The Drevlians now feared that Olga would “take no prisoners” – that the killing would not stop until she had killed every Drevilian. Olga next step was to slaughter every Drevlian soldier and burn down their towns for good measure.  Because the houses were packed tightly together, virtually the whole town, and almost every house, succumbed to the torching.  For those who fled from the city, Olga ordered her soldiers to catch them – some of whom were elders of the city.  Most were slaughtered; some were sold into slavery, while a few were allowed to remain to rebuild the town.  Her vengeance finally complete, Olga returned to Kiev in triumph, to attend to business of a different order.

SAINT OLGA

The Churches – both East and West – have canonized warriors, kings, queens, princes, and princesses that had violent pasts, but then turned away from violence once they discerned that they were meant for something different, if not better.  I could list several who fall under this banner, starting with Saul of Tarsus; St. George (soldier); St. Hubert (hunter); St. Louis, King of France and “Most Christian of Kings” (warrior); St. Alexander Nevsky (prince and warrior); and St. Ignatius Loyola (soldier) – to name just a few. But to canonize someone who drove living people into deep pits to be buried alive; who incinerated her enemies in locked buildings; and who destroyed entire towns by fire and the sword – would be a bit of a stretch.  One explanation given is that while Christianization was underway, Rus’ was still essentially pagan, including the ruling Varangian family. The nearby Byzantines to the south saw themselves as having a mission to “tame the wild beast” by bringing the pagan Rus’ fully into the Christian fold.

Once Olga’s campaign against the Drevlians ended, the Byzantine Emperor Constantine VII invited Olga to visit Constantinople. On that journey, Olga converted to Christianity. When Emperor Constantine VII met Olga of Kiev, he asked for her hand in marriage. Olga turned him down. And this time, she did it without bloodshed.  When she returned to Kyiv, she encouraged her subjects to convert.  She continued to rule, as regent, until 964, when her son, Svyatoslav, would “come of age”.  Olga of Kiev became known for her many “firsts”: first princess ruler in Russia; first member of Kiev ruling family to adopt Christianity; first canonized Russian saint of the Orthodox Church; and she is the patron saint of widows and converts.
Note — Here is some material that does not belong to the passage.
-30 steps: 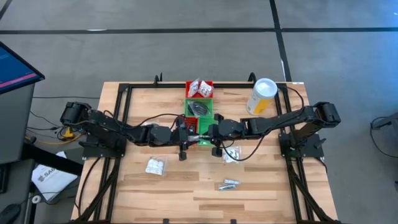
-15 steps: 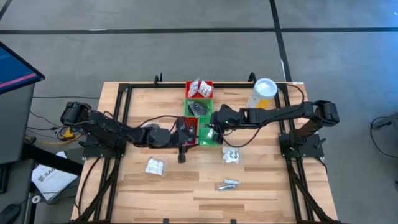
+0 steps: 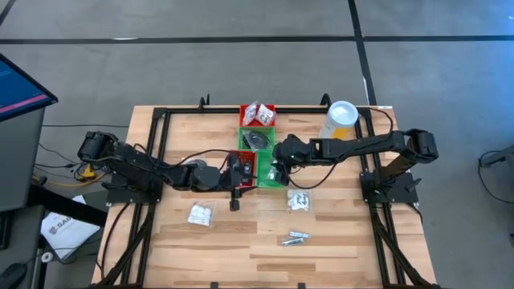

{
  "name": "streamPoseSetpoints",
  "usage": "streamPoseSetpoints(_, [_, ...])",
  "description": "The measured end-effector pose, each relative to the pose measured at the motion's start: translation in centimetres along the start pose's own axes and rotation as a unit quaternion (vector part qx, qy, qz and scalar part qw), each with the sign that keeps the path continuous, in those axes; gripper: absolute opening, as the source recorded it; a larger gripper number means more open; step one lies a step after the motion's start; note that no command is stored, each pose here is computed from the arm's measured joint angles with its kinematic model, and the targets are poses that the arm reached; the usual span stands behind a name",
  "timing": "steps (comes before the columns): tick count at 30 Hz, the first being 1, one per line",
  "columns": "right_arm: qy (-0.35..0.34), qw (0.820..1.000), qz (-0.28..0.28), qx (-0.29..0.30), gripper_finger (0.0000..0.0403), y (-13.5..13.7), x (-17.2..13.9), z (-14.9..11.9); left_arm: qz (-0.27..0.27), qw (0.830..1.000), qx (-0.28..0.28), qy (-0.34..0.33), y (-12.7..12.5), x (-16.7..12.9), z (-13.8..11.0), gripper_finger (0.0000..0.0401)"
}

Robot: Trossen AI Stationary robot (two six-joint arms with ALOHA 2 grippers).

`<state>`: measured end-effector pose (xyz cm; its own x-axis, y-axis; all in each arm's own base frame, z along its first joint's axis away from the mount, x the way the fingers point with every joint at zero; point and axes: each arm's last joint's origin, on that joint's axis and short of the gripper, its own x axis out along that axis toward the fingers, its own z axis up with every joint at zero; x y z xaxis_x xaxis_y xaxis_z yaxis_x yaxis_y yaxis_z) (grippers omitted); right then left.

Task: Pick & Place Travel size toiletries
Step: Put the silver nail cutter into the bottom green bin

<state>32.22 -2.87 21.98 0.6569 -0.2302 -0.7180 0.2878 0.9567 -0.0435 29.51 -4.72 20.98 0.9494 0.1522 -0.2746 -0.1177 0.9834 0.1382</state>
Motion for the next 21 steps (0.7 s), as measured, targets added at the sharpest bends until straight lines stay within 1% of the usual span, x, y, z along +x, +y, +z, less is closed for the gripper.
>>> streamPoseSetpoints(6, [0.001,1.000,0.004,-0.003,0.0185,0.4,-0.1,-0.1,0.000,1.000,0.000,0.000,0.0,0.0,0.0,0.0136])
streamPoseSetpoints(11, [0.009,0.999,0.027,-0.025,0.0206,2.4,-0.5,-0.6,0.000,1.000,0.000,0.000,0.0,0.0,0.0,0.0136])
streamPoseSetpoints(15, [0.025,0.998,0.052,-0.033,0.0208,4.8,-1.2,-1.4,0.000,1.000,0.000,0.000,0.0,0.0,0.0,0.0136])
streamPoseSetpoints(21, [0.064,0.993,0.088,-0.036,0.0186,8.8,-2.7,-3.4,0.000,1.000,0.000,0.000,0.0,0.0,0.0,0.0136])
After her death in 969, death and treachery returned to ruling circles, until a new ruler inherited the throne.  This ruler initially upheld pagan practices, then from 986 to 988, took instruction and was baptized into the Orthodox Church.  This act by Prince Vladimir was later referred to as the “Baptism of Rus’.”  Widespread Christianization followed.  For all his achievements, Vladimir, Prince of Novgorod, Grand Prince of Kiev, Prince ruler of Kievan Rus’, became known as Vladimir the Great, and was canonized as St. Vladimir in both Western Christianity and the Eastern Orthodox Church.  His story will be the subject of a future post.